[What is needed]
Images are to be left out; everything else in the listing should be repeated exactly.

++++++++

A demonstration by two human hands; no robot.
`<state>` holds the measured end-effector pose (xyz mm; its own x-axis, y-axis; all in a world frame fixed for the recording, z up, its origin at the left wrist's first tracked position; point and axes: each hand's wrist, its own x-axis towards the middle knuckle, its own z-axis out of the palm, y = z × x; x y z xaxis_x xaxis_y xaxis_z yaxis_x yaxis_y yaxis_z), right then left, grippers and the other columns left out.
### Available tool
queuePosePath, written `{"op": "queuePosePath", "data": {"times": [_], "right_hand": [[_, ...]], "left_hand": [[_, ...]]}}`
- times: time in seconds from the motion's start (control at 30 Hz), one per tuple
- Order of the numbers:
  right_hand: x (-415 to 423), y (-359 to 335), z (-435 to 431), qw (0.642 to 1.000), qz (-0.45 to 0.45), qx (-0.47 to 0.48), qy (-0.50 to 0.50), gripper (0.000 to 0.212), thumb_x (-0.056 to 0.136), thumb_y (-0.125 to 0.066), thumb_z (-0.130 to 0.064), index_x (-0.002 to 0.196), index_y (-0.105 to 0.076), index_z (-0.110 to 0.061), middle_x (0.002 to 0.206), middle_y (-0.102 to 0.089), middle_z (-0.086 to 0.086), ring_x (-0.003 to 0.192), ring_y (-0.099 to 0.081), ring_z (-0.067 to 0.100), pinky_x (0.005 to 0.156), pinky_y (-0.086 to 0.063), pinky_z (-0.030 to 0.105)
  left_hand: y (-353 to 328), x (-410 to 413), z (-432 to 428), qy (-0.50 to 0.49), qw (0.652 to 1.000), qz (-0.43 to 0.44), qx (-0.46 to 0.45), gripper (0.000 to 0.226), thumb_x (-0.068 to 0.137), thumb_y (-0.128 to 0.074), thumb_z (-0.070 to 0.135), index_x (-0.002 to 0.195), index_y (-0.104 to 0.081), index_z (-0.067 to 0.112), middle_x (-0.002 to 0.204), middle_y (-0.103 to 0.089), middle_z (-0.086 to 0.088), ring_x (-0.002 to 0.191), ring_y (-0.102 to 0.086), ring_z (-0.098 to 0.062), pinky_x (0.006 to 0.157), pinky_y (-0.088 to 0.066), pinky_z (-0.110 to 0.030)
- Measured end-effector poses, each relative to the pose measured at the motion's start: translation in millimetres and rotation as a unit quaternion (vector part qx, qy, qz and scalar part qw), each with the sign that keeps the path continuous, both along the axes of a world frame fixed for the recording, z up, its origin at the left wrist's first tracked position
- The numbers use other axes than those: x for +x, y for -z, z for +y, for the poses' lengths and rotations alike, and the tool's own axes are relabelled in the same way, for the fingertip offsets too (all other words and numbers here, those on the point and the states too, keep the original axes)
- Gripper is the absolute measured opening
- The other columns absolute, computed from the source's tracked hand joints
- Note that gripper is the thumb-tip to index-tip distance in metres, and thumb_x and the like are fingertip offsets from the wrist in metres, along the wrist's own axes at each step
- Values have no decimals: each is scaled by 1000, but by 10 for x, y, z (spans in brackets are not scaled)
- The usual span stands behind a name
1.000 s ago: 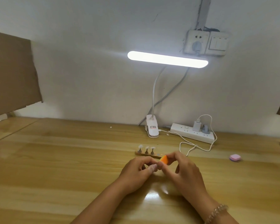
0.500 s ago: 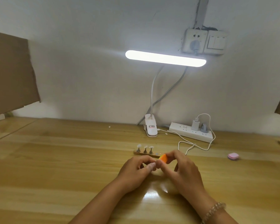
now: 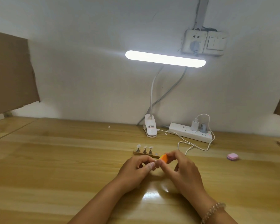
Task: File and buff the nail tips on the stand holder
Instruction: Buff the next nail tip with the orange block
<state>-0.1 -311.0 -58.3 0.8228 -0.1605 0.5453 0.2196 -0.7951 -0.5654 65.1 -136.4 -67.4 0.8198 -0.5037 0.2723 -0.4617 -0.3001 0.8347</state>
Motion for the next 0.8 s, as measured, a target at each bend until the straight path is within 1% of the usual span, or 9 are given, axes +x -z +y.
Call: {"op": "queuePosePath", "data": {"times": [0.07, 0.1, 0.23, 0.33, 0.43, 0.5, 0.63, 0.73, 0.8], "right_hand": [[-41, 23, 59, 999, -4, -44, -26, 35, 76, -61, -66, 88, -56, -34, 84, -61, -21, 70, -52, -2, 69, -42, 23], [-58, 33, 88, 998, -3, -53, -41, 37, 75, -59, -68, 88, -57, -33, 84, -61, -21, 71, -52, -3, 66, -42, 21], [-6, -14, 10, 1000, -2, 6, 5, 33, 75, -65, -62, 87, -58, -32, 84, -62, -19, 72, -52, 4, 64, -41, 24], [-54, 8, 63, 999, 5, -34, -25, 37, 75, -61, -68, 86, -57, -33, 83, -61, -21, 71, -51, -1, 65, -41, 23], [-46, 4, 60, 999, 9, -6, -32, 36, 74, -64, -66, 84, -58, -32, 82, -62, -21, 69, -52, 2, 71, -43, 25], [-7, -17, 10, 1000, 1, 8, 6, 30, 75, -67, -60, 86, -59, -33, 83, -63, -20, 71, -51, 3, 66, -40, 22], [-79, 26, 104, 998, 0, -59, -36, 38, 75, -59, -69, 88, -58, -34, 84, -61, -22, 72, -51, -4, 61, -38, 17], [-39, -4, 47, 1000, 5, -5, -11, 36, 75, -62, -67, 87, -58, -33, 85, -63, -22, 72, -52, 2, 63, -39, 20], [-30, -9, 23, 1000, 1, -14, 4, 34, 76, -62, -65, 89, -58, -34, 85, -62, -23, 72, -50, 0, 62, -38, 20]], "left_hand": [[-2, -6, 13, 4, 1000, 12, -6, 18, 99, -59, 23, 96, -74, 31, 88, -73, 3, 69, -57, -12, 66, -46, -33], [-6, -4, 17, 3, 1000, 15, -8, 18, 100, -58, 22, 97, -74, 31, 89, -73, 1, 69, -58, -14, 65, -47, -33], [-5, -8, -3, -6, 1000, 11, -11, 16, 99, -60, 24, 99, -76, 29, 90, -74, 8, 70, -58, -15, 67, -46, -32], [-11, -13, 11, -2, 1000, 18, -11, 17, 99, -59, 22, 97, -75, 27, 86, -73, 2, 66, -56, -12, 63, -48, -35], [-21, -11, 3, -7, 1000, 19, -17, 17, 99, -59, 23, 97, -75, 29, 90, -74, 1, 68, -57, -18, 63, -51, -39], [-17, -14, -1, -8, 1000, 12, -12, 16, 99, -60, 25, 95, -75, 31, 90, -73, 5, 71, -59, -24, 64, -51, -38], [-12, -4, 10, -4, 1000, 20, -17, 18, 99, -59, 23, 97, -75, 31, 89, -74, -1, 68, -58, -16, 65, -53, -44], [-24, -11, -2, -10, 999, 24, -21, 15, 92, -60, 37, 94, -74, 34, 91, -73, -3, 70, -57, -12, 64, -54, -44], [-16, -14, -1, -4, 999, 23, -23, 15, 92, -60, 37, 93, -74, 34, 92, -72, -1, 73, -58, -14, 66, -55, -45]]}}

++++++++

[Reply to the exercise]
A demonstration by two human hands; no robot.
`<state>` holds the measured end-effector pose (xyz mm; its own x-axis, y-axis; all in a world frame fixed for the recording, z up, its origin at the left wrist's first tracked position; point and axes: each hand's wrist, its own x-axis towards the middle knuckle, its own z-axis out of the palm, y = z × x; x y z xaxis_x xaxis_y xaxis_z yaxis_x yaxis_y yaxis_z), right then left, grippers and the other columns left out.
### Available tool
queuePosePath, written `{"op": "queuePosePath", "data": {"times": [_], "right_hand": [[_, ...]], "left_hand": [[_, ...]]}}`
- times: time in seconds from the motion's start (control at 30 Hz), one per tuple
- Order of the numbers:
  right_hand: x (-415 to 423), y (-359 to 335), z (-435 to 431), qw (0.642 to 1.000), qz (-0.45 to 0.45), qx (-0.47 to 0.48), qy (-0.50 to 0.50), gripper (0.000 to 0.212), thumb_x (-0.056 to 0.136), thumb_y (-0.125 to 0.066), thumb_z (-0.130 to 0.064), index_x (-0.002 to 0.196), index_y (-0.105 to 0.076), index_z (-0.110 to 0.061), middle_x (0.002 to 0.206), middle_y (-0.102 to 0.089), middle_z (-0.086 to 0.086), ring_x (-0.003 to 0.192), ring_y (-0.099 to 0.081), ring_z (-0.067 to 0.100), pinky_x (0.005 to 0.156), pinky_y (-0.086 to 0.063), pinky_z (-0.030 to 0.105)
  left_hand: y (-353 to 328), x (-410 to 413), z (-432 to 428), qy (-0.50 to 0.49), qw (0.652 to 1.000), qz (-0.43 to 0.44), qx (-0.46 to 0.45), gripper (0.000 to 0.226), thumb_x (-0.068 to 0.137), thumb_y (-0.128 to 0.074), thumb_z (-0.070 to 0.135), index_x (-0.002 to 0.195), index_y (-0.104 to 0.081), index_z (-0.067 to 0.112), middle_x (-0.002 to 0.204), middle_y (-0.103 to 0.089), middle_z (-0.086 to 0.088), ring_x (-0.002 to 0.191), ring_y (-0.102 to 0.086), ring_z (-0.098 to 0.062), pinky_x (0.006 to 0.157), pinky_y (-0.088 to 0.066), pinky_z (-0.110 to 0.030)
- Measured end-effector poses, each relative to the pose measured at the motion's start: translation in millimetres and rotation as a unit quaternion (vector part qx, qy, qz and scalar part qw), each with the sign that keeps the path continuous, both along the axes of a world frame fixed for the recording, z up, its origin at the left wrist's first tracked position
- The numbers use other axes than those: x for +x, y for -z, z for +y, for the poses' lengths and rotations alike, and the tool's own axes are relabelled in the same way, for the fingertip offsets too (all other words and numbers here, those on the point and the states too, keep the original axes)
- Gripper is the absolute measured opening
- The other columns absolute, computed from the source's tracked hand joints
- Note that gripper is the thumb-tip to index-tip distance in metres, and thumb_x and the like are fingertip offsets from the wrist in metres, along the wrist's own axes at each step
- Values have no decimals: each is scaled by 1000, but by 10 for x, y, z (spans in brackets are not scaled)
- The usual span stands behind a name
1.000 s ago: 
0.500 s ago: 
now: 
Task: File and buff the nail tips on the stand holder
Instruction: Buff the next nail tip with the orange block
<state>-0.1 -311.0 -58.3 0.8228 -0.1605 0.5453 0.2196 -0.7951 -0.5654 65.1 -136.4 -67.4 0.8198 -0.5037 0.2723 -0.4617 -0.3001 0.8347</state>
Motion for the next 0.8 s, as measured, a target at each bend until the straight path is within 1% of the usual span, or 9 are given, axes +x -z +y.
Call: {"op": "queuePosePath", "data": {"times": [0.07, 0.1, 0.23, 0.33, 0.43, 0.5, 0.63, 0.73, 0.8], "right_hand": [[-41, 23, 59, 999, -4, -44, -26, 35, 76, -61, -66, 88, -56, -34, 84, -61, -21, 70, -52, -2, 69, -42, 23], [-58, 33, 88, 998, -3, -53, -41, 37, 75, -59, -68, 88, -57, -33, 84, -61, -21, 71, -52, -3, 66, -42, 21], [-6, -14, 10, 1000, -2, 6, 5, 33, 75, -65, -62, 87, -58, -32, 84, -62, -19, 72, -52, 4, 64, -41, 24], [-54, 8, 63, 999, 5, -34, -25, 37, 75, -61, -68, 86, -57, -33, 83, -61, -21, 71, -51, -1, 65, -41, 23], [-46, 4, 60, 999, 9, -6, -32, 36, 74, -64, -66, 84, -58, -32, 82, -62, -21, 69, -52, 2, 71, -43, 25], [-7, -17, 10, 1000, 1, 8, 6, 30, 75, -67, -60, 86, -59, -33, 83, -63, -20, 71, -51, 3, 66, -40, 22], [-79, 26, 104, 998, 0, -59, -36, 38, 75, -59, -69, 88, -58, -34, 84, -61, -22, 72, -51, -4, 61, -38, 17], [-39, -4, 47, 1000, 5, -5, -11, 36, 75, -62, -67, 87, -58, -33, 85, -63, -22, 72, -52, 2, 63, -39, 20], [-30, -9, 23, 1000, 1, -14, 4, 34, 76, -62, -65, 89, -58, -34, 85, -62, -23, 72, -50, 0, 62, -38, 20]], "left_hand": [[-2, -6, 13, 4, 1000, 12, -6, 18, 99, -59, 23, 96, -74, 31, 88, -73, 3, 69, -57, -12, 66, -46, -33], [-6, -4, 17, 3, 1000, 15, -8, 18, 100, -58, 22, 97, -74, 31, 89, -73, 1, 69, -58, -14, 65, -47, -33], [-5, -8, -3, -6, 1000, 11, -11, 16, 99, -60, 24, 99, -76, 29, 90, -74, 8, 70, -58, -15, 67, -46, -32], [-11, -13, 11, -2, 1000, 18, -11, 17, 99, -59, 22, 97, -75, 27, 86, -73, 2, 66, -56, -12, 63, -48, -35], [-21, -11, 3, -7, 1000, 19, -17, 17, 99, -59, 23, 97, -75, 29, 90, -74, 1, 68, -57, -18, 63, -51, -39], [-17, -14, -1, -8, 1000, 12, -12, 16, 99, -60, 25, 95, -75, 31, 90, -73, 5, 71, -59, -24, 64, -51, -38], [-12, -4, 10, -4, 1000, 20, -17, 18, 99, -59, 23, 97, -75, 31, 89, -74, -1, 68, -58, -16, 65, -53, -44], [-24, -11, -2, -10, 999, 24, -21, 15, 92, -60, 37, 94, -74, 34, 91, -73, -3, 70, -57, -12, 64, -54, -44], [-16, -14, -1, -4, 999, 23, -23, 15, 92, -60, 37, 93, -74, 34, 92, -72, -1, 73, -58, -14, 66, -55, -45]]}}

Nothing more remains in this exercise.